„Rechte Polarisierung“

■ Bremer Historiker Geis distanziert sich teilweise vom „Berliner Appell“

Berlin (taz) – Nach der Schriftstellerin Sarah Kirsch und der Regisseurin Freya Klier hat sich jetzt auch der Bremer Historiker Immanuel Geis vom Rechtsaußen-Aufruf „Berliner Appell“ distanziert. Der taz meldete Geis gut drei Wochen nach Erscheinen des Aufrufs gestern aufgeregt, daß er den Appell niemals unterzeichnet habe. Der Aufruf, der von einer „Hexenjagd“ der Linken „auf Konservative und demokratische Rechte“ spricht und sich gegen eine „antifaschistisch-demokratische Ordnung“ sowie „die Wiederkehr des Sozialismus“ wendet, war Ende September in mehreren Tageszeitungen (auch in der taz) als Anzeige veröffentlicht worden.

Unterzeichnet hatte den Appell ein breites Spektrum von mehr als hundert Journalisten und Intellektuellen, das vom Bündnis-90- Mann Wolfgang Templin bis zum bräunlichen Ullstein-Verleger Herbert Fleissner reicht. Hauptträger des Appells ist die Gruppe der Vergangenheitsrelativierer um Ernst Nolte, Rainer Zitelmann und Karlheinz Weißmann.

Während Immanuel Geis behauptet, bis vor einer Woche nichts von seiner Unterschrift unter dem Aufruf gewußt zu haben, sehen das die Initiatoren ganz anders: Der Welt am Sonntag-Redakteur Heimo Schwilk sagte der taz gestern, es bestehe kein Zweifel daran, daß der Historiker aus Bremen unterzeichnet habe. „Manche haben nach den negativen Pressereaktionen kalte Füße gekriegt. Das ist ein menschliches Problem.“

Tatsächlich liegt Immanuel Geis mit manchen seiner Äußerungen gar nicht so weit vom Appell entfernt. Denn gegenüber der taz sprach Geis gestern vom „Bürgerkrieg, den die Linke seit dem Historikerstreit erklärt hat“ und von „Verleumdungskampagnen“ von links.
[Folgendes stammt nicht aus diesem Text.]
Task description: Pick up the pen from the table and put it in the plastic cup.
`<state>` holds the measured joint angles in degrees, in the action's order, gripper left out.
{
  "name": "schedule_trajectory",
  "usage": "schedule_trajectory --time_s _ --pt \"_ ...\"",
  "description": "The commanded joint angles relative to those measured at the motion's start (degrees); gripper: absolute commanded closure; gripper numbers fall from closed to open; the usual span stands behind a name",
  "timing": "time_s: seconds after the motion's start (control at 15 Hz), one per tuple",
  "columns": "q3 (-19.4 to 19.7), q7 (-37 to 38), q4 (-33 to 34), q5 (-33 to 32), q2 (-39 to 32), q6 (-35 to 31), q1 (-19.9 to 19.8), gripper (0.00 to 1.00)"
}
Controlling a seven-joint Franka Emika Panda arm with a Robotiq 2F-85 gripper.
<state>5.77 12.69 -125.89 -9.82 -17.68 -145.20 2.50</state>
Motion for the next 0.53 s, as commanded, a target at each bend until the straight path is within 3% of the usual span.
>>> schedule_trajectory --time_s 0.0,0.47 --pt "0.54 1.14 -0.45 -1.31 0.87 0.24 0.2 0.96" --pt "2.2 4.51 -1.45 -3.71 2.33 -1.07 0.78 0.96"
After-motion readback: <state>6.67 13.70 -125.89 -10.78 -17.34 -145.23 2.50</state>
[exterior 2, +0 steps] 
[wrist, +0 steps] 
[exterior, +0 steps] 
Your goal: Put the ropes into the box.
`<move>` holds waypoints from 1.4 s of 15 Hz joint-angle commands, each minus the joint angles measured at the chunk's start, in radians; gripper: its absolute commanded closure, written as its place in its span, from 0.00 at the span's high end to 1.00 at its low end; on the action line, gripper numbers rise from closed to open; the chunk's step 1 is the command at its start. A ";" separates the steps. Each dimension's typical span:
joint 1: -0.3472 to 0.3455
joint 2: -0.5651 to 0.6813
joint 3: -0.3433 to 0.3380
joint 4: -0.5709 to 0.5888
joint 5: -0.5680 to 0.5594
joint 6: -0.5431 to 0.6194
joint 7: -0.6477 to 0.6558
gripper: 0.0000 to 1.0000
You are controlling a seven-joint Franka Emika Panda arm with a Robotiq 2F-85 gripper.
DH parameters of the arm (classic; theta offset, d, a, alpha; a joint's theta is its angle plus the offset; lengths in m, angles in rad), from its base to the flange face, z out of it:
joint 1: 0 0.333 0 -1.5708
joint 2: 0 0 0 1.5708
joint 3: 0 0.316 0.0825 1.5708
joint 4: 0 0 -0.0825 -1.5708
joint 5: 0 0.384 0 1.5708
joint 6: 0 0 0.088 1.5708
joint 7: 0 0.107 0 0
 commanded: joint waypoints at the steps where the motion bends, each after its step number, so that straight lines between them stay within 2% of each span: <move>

Weite Passagen des Aufrufs seien für ihn „okay“.

Distanzieren will er sich hingegen von dem Begriff der „Hexenjagd“. Einige der Unterzeichner würden, so Geis, „naiv das Reich mit der Nation“ gleichsetzen und mit ihrem „Imperativ von der homogenen Nation quasi zur ethnischen Säuberung aufrufen“. Die „Polarisierung von rechts“, die der Appell beabsichtige, sei für ihn nicht vertretbar.